Urban labour market dynamics in Cameroon, 1993-2005: does growth transmit to the households?

Type Conference Paper - Conference IZA/WB – Bonn – “Labour Markets in Developing and Transition Economies”
Title Urban labour market dynamics in Cameroon, 1993-2005: does growth transmit to the households?
Author(s)
Publication (Day/Month/Year) 2007
URL https://www.researchgate.net/profile/Francois_Roubaud/publication/237411178_Urban_labour_market_dyna​mics_in_Cameroon_1993-2005_does_growth_transmit_to_the_households/links/02e7e52c05986b4f4a000000.pdf
Abstract
Cameroon has experienced a long and severe period of economic recession from the middle
1980’s to the middle 1990’s. The failure of a decade of real adjustment and deflation
policies (which ended up with the halving of civil servant real wages by the end of 1993)

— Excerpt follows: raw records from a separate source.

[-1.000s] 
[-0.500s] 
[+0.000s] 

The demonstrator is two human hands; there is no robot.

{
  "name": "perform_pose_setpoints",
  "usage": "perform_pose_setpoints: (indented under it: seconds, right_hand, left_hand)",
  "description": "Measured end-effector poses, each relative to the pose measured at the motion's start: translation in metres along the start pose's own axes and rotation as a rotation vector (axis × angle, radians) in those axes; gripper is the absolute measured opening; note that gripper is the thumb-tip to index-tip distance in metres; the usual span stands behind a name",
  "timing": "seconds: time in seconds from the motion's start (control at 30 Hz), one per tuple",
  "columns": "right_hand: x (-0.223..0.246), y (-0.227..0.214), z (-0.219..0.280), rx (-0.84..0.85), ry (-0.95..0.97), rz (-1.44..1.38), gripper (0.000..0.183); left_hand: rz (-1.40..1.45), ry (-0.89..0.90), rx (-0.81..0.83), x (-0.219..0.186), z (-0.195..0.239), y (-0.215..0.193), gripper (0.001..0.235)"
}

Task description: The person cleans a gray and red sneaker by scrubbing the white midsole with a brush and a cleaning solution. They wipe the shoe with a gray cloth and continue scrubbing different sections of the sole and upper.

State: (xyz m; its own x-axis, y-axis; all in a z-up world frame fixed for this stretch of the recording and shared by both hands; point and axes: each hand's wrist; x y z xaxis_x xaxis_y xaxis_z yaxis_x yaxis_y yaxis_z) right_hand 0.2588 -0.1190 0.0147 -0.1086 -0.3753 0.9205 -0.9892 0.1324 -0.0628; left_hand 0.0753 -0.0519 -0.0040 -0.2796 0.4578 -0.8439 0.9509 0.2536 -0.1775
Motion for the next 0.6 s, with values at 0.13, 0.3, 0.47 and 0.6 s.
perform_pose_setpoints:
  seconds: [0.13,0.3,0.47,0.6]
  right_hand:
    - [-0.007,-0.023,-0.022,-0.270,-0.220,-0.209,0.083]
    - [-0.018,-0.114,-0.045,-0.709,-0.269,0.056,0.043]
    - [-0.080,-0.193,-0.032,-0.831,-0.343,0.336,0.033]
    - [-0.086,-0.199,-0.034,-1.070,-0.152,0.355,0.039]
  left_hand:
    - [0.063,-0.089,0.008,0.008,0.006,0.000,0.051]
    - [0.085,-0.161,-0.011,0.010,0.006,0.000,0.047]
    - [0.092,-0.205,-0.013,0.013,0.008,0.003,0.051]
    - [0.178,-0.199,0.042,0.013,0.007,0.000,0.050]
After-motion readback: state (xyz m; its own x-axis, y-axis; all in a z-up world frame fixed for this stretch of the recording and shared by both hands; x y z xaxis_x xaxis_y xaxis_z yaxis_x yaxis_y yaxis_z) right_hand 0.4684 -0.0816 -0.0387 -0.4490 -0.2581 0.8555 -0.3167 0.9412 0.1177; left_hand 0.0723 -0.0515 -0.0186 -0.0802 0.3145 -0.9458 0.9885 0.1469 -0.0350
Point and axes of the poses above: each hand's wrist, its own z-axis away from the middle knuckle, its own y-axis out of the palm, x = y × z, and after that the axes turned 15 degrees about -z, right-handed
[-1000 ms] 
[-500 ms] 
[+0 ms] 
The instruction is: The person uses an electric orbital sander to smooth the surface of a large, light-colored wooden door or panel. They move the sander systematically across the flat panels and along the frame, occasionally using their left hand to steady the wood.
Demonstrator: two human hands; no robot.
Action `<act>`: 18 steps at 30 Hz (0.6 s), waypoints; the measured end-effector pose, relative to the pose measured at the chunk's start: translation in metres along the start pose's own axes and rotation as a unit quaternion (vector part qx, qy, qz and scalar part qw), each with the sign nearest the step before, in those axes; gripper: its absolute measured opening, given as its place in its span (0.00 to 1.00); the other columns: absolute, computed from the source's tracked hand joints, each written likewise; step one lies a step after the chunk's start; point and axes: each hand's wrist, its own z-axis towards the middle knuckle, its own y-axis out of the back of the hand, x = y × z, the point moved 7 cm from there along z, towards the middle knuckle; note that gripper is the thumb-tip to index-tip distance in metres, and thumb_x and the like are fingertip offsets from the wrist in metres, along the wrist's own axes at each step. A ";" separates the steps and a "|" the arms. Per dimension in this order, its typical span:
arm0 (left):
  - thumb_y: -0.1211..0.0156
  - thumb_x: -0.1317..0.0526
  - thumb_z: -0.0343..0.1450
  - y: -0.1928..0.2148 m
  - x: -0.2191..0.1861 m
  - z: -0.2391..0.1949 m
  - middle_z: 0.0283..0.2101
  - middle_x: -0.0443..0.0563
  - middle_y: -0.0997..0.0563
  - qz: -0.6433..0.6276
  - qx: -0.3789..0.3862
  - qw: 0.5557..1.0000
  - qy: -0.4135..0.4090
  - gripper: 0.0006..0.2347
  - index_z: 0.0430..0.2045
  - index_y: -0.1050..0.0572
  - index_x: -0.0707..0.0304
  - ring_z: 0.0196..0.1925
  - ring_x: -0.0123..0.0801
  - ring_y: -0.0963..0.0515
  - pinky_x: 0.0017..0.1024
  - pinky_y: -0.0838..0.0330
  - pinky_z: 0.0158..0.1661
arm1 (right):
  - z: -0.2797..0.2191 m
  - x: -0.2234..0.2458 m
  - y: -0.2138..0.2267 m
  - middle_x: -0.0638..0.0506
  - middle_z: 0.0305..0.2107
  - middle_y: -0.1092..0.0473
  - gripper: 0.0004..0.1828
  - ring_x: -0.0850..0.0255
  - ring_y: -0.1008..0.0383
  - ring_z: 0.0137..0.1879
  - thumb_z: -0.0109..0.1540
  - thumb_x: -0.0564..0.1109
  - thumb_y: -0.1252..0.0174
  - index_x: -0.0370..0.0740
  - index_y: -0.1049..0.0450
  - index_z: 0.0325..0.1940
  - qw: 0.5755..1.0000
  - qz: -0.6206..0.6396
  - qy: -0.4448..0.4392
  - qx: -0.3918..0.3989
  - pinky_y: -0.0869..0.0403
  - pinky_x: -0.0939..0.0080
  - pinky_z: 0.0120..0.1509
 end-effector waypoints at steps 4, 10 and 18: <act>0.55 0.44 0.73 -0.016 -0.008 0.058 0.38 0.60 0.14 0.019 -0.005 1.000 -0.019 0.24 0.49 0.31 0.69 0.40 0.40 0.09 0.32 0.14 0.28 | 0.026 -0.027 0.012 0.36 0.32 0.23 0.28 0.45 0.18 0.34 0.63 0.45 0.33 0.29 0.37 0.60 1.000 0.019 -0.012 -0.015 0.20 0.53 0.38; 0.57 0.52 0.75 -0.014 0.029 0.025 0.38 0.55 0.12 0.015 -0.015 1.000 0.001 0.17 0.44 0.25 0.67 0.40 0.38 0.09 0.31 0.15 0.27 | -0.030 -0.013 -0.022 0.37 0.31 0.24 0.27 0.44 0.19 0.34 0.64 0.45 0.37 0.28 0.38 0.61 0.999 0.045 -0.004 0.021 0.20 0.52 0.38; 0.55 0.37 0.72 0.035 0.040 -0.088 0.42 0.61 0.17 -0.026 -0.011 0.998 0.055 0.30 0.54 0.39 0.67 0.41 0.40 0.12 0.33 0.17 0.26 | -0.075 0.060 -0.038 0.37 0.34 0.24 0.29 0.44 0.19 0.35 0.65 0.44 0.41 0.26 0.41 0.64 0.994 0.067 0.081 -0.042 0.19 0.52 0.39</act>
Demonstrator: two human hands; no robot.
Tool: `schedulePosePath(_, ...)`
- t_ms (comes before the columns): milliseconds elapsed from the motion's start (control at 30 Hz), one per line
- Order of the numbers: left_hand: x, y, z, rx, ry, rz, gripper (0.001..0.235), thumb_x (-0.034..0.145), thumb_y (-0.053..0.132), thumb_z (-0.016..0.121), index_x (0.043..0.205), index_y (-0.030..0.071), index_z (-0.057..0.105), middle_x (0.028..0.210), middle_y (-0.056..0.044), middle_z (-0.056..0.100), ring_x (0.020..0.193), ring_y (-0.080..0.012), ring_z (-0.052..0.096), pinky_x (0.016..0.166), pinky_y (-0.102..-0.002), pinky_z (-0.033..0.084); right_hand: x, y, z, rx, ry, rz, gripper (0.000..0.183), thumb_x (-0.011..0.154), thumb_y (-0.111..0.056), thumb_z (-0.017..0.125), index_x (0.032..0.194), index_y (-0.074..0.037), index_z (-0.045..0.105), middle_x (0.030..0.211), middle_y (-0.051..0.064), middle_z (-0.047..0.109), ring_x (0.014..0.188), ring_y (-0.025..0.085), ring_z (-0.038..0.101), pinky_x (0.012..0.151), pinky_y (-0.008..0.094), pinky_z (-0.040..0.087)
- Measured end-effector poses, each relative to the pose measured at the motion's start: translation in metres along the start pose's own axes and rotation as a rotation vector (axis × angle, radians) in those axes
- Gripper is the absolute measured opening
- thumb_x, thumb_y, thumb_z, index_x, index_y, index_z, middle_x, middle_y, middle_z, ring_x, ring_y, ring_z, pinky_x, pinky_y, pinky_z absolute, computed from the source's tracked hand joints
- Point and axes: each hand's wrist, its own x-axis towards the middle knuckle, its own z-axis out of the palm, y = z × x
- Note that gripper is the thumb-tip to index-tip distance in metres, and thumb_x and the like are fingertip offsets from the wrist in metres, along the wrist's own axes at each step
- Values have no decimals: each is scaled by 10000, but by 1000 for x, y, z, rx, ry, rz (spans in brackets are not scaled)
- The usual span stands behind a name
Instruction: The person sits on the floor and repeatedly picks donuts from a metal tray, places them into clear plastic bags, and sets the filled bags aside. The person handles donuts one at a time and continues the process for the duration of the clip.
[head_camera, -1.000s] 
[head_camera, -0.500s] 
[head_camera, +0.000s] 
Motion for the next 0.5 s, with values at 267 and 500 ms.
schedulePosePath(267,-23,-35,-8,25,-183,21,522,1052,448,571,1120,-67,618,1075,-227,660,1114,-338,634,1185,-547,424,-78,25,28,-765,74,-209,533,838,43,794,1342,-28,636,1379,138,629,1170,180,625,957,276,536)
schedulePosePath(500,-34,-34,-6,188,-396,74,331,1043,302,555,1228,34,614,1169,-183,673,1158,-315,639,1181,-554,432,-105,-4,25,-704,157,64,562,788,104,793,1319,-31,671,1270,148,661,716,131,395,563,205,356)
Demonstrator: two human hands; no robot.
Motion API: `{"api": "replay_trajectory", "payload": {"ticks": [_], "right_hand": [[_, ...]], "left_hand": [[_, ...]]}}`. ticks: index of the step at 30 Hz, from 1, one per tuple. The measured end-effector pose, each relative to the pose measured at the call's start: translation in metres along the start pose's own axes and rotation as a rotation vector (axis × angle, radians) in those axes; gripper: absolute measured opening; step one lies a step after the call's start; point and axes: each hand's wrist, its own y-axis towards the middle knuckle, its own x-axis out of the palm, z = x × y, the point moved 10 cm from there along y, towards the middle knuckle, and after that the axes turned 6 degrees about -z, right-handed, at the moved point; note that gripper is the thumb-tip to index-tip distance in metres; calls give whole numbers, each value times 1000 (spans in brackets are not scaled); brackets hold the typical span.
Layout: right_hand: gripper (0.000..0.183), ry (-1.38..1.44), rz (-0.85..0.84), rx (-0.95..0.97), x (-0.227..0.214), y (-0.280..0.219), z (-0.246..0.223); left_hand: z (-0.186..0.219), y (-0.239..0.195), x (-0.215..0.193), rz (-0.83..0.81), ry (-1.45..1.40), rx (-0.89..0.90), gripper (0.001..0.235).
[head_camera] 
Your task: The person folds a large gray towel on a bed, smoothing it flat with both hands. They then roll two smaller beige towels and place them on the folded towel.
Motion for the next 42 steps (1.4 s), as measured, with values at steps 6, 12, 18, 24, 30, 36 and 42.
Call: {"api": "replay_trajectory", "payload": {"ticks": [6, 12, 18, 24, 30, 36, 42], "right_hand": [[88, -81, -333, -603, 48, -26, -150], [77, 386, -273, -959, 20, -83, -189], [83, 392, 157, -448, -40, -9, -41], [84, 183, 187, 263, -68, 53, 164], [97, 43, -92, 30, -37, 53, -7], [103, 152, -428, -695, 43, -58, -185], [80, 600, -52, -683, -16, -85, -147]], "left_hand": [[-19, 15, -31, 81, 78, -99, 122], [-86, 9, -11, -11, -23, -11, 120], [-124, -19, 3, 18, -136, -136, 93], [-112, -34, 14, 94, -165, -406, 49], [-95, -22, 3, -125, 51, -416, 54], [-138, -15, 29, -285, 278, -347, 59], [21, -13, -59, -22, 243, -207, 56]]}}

lead the country to the devaluation of French CFA in January 1994. Since then, Cameroon
has renewed with positive growth at an average annual rate of 3 to 5%.
The main question we address in this paper is how the macroeconomic growth has been
translated to the urban households’ living standards, labour conditions and poverty through
the labour market. For this purpose we will use a set of first hand and original labour force
surveys (LFS) conducted by the Cameroonian National Statistical Office in partnership with
DIAL. As three rounds of LFS are available (1993, 1994 and 2005; with a panel component
between 1993 and 1994), we are able to track changes over time. We investigate both short
term (1994) and long term (2005) devaluation impacts on a large range of labour market
outputs: participation, unemployment and underemployment, sectoral allocation - switch
from non-tradable to tradable sectors -, earning and inequalities, and more broadly the
quality of jobs. One interesting result is that while the informal sector burst out during the
phase of sharp recession, the renewed growth trend after the 1994 CFA Franc devaluation
has provoked a simultaneous light reduction of employment in the informal sector and a
strong growth of informal employment on the whole. What seems to have happened though
is a surge of employees without proper contracts nor social protection in more numerous
registered production units, that is to say a massive formalisation of the informal sector, or
more widely an informalisation of Yaoundé economy.